In Zhang B L's research, building an intelligent construction visualization platform not only requires BIM technology, but also Internet of Things (IoT) technology [19]. IoT can empower various peripherals and entities with devices such as information sensors, positioning systems, or sensors, and connect them through the Internet, thereby intelligentizing all devices within the entire system and facilitating overall management. The intelligent construction visualization platform also needs to connect various building materials, construction tools, and contact terminals for staff or designers. Syed A S pointed out that the IoT can integrate different devices and technologies without human intervention [20].

Fig. 3.
figure 3

Application of BIM technology in intelligent construction management platform

Full size image

Application of BIM technology in the intelligent construction management platform is shown in Fig. 3. Three management directions have been derived based on BIM technology, namely intelligent construction management, intelligent security management, and green construction management. Intelligent construction management includes construction site layout, construction progress control, and visual disclosure, and intelligent security management includes material safety management, personnel safety management, and risk source control. The related work of intelligent construction management may directly affect the functional design of the platform, and even the final construction of the intelligent management platform.

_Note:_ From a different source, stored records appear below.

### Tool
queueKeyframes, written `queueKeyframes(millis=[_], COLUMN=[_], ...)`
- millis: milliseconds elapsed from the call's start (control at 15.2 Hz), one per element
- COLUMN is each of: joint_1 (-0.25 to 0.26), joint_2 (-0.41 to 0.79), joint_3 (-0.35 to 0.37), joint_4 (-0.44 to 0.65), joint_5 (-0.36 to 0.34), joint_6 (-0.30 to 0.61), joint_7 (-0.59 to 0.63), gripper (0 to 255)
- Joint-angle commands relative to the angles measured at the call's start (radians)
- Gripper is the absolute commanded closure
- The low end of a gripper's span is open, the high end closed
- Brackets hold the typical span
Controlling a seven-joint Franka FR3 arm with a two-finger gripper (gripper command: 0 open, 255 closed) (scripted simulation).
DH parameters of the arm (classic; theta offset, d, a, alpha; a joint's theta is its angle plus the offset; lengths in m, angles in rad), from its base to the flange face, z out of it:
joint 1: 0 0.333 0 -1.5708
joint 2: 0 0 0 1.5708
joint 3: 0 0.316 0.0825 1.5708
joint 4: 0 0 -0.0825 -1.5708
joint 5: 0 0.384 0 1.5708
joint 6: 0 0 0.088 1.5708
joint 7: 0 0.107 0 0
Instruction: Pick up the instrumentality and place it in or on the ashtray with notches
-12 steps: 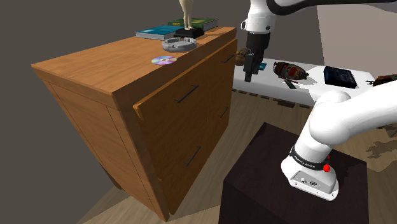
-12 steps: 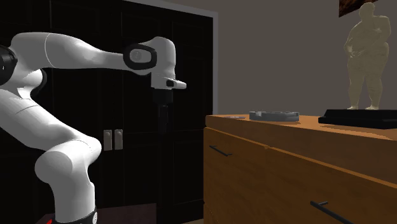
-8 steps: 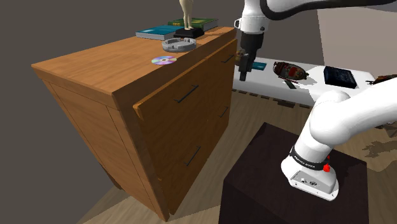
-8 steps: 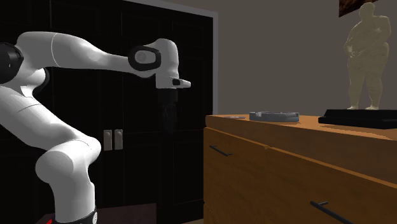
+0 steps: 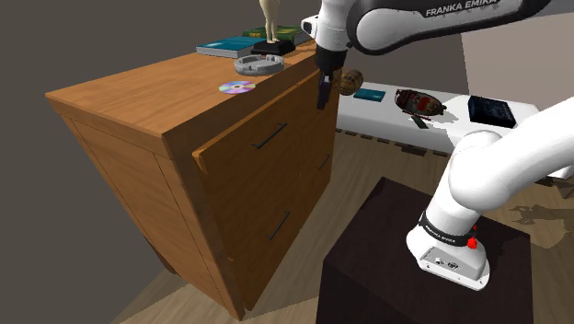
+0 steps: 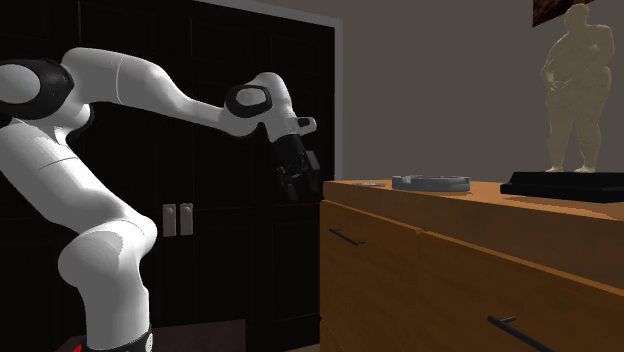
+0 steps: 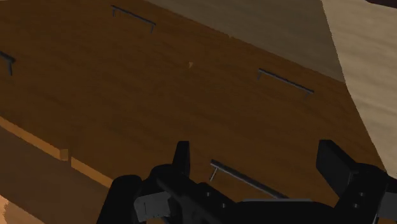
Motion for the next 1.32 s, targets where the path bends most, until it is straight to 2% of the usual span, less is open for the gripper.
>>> queueKeyframes(millis=[0, 462, 858, 1254], joint_1=[0.005, 0.001, -0.044, -0.091], joint_2=[0.032, 0.129, 0.2, 0.266], joint_3=[0.026, 0.134, 0.249, 0.269], joint_4=[0.011, 0.043, 0.064, 0.084], joint_5=[-0.062, -0.298, -0.565, -0.648], joint_6=[0.081, 0.341, 0.552, 0.609], joint_7=[-0.033, -0.091, -0.073, -0.029], gripper=[0, 0, 0, 0])
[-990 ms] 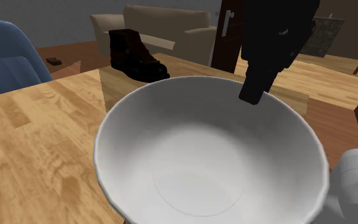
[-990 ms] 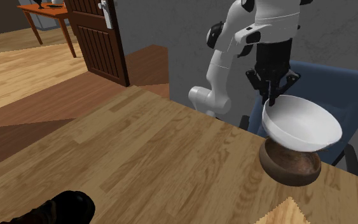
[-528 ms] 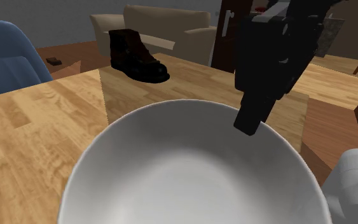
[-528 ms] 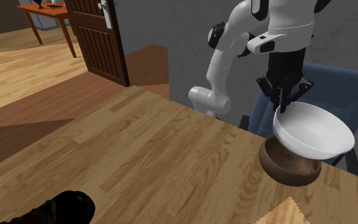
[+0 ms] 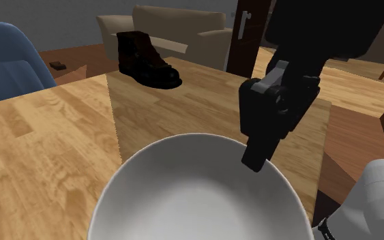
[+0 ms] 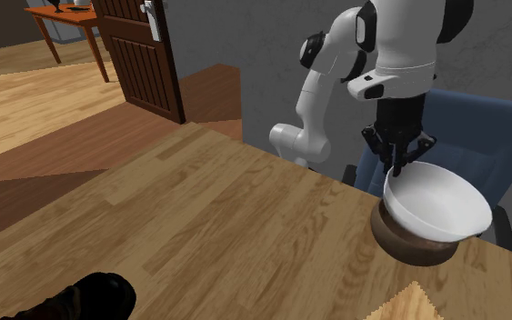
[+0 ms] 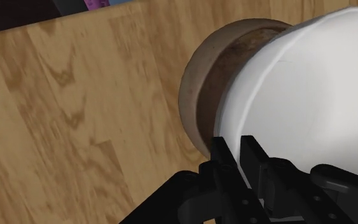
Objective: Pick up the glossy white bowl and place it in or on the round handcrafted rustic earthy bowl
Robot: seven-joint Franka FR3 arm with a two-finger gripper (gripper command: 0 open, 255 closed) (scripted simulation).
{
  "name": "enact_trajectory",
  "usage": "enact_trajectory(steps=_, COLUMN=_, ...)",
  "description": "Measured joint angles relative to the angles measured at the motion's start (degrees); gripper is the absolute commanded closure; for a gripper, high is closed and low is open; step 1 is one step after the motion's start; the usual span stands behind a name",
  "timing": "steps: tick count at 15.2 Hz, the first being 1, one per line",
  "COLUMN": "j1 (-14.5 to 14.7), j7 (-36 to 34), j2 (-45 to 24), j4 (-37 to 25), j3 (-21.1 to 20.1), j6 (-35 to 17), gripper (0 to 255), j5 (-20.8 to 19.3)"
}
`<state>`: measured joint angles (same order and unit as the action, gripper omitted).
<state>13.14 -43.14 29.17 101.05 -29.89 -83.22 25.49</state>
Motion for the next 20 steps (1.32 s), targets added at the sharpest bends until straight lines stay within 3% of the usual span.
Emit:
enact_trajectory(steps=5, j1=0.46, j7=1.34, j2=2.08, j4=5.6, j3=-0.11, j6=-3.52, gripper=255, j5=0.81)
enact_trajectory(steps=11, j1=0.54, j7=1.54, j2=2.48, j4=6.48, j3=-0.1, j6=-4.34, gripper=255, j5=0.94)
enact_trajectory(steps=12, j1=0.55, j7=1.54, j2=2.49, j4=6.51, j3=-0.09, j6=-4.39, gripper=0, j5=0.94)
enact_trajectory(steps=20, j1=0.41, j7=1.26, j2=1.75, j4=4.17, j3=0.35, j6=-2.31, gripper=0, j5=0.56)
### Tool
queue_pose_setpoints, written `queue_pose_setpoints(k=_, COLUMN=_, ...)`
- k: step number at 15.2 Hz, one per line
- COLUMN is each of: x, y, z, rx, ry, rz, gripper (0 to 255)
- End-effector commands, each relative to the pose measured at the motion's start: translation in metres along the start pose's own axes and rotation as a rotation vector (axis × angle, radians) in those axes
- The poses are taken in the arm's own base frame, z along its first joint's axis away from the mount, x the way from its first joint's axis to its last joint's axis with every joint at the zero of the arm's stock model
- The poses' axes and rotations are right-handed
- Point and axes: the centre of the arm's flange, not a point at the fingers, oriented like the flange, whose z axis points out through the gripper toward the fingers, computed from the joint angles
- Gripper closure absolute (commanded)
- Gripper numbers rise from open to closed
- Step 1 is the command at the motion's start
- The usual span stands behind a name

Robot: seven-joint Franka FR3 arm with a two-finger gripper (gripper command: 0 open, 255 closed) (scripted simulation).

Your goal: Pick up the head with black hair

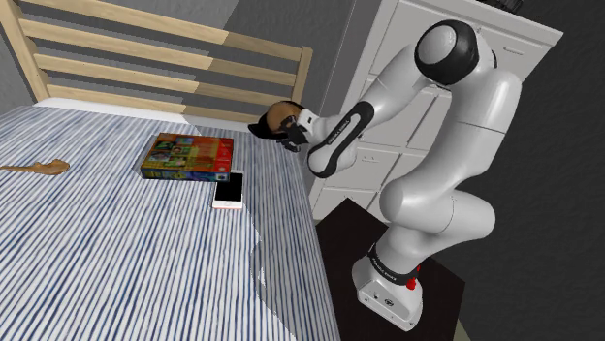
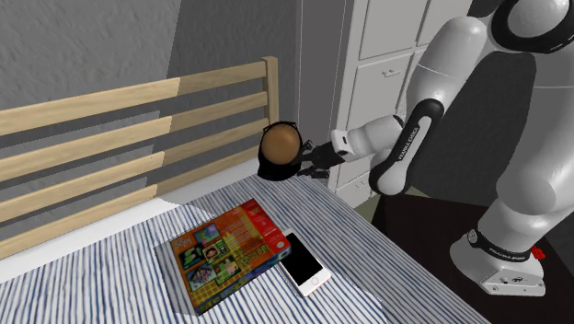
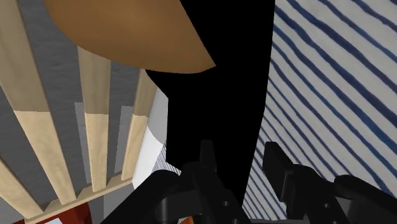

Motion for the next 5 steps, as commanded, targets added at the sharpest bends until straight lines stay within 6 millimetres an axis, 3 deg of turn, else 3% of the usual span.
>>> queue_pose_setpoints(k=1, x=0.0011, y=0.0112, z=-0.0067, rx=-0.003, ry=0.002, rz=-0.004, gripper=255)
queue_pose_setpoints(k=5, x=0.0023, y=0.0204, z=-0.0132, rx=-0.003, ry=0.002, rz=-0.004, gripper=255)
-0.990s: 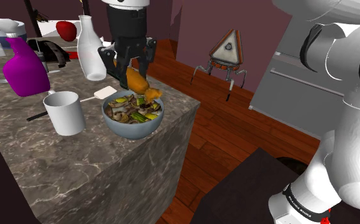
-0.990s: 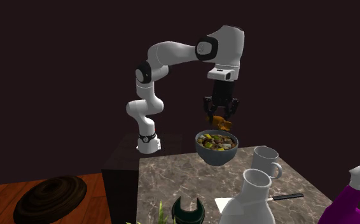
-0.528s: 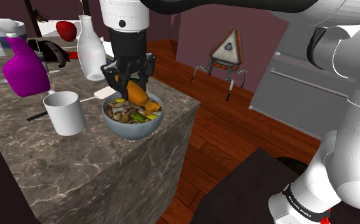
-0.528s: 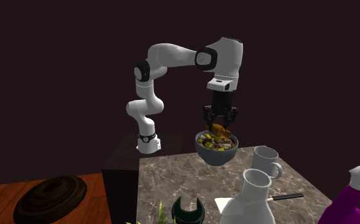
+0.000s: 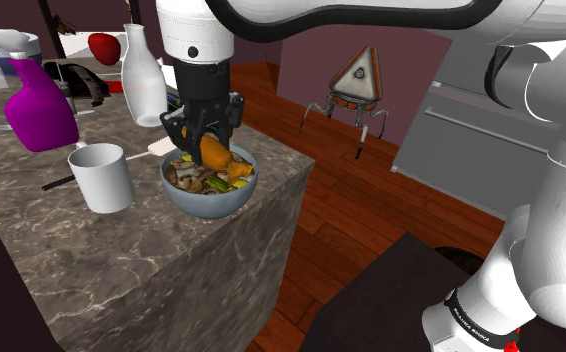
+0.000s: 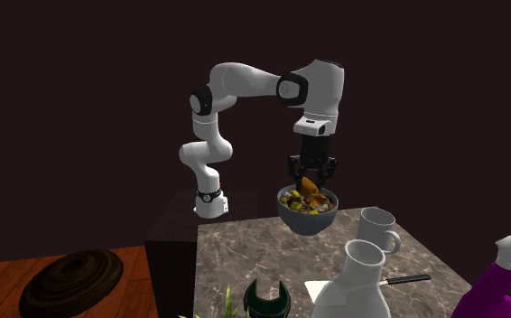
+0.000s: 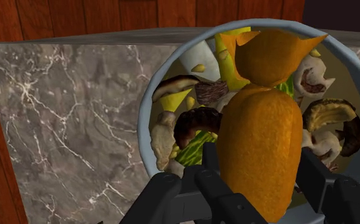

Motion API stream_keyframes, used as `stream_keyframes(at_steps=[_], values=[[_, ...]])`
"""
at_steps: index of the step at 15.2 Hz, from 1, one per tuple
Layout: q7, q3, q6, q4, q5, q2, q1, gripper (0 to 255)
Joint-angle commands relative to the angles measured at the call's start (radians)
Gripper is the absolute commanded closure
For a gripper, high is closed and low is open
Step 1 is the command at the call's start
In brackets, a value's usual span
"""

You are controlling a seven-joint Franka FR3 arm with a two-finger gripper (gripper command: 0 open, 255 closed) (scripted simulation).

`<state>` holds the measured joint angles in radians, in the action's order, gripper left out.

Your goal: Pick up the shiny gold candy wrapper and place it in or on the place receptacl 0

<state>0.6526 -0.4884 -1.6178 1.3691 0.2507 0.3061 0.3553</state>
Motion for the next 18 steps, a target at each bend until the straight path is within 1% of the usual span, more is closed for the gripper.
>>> stream_keyframes(at_steps=[1, 2, 7, 11, 18], values=[[0.0, 0.0, 0.0, 0.0, 0.0, 0.0, 0.0, 255], [0.0, 0.0, 0.0, 0.0, 0.0, 0.0, 0.0, 0], [0.0, 0.0, 0.0, 0.0, 0.0, 0.0, 0.0, 0], [-0.001, -0.004, 0.152, -0.197, 0.023, 0.048, 0.042, 0], [-0.001, -0.004, 0.152, -0.197, 0.023, 0.048, 0.042, 0]])
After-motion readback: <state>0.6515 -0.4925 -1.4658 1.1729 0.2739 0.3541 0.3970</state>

This article believes that visualization platforms based on BIM technology require more display of building materials or building data parameters. Therefore, a visual display of furniture display parameters for a certain home decoration design is carried out, and the approximate effect is shown in Fig. 4.

Fig. 4.
figure 4

Parameters of a visualization platform using furniture display as an example

Full size image

It can be said that whether in home decoration or construction, intelligent construction visualization platforms are extremely important for visualizing the parameters of building materials or equipment, because these contents can directly display important information about the current project to platform users, and these are also understandable to most users. Customers who lack professional knowledge may not be able to understand some highly specialized modeling renderings, so intelligent construction visualization platforms must ensure the foundation, universality, and comprehensibility of visualization content.

5 Conclusions

This article compares prefabricated buildings with brick and concrete buildings to prove that rural areas indeed require prefabricated buildings in order to better carry out new construction and renovation work. BIM technology, which excels in designing three-dimensional graphics, is utilized to assist in the design of an intelligent construction visualization platform, and ultimately a parameter diagram about furniture furnishings is designed, indicating that the most basic visual expression is the most important for customers. It can be said that the research in this article is specifically aimed at improving the construction work of prefabricated buildings in rural areas, and through visualization, the participants in the work can have a more intuitive understanding of the work situation, thereby improving efficiency. However, this article does not closely link the parameters with the display of the diagram, which can be considered a deficiency, but the design of this article still has some creativity.

Overall, an intelligent construction visualization platform based on BIM technology can inevitably provide good guidance for large-scale prefabricated buildings, and rural construction can also complete the construction work of the new era under such conditions. The prefabricated buildings studied in this article are mainly used in rural areas, so the rendering of complex terrain in some rural areas should become a direction for progress in BIM technology.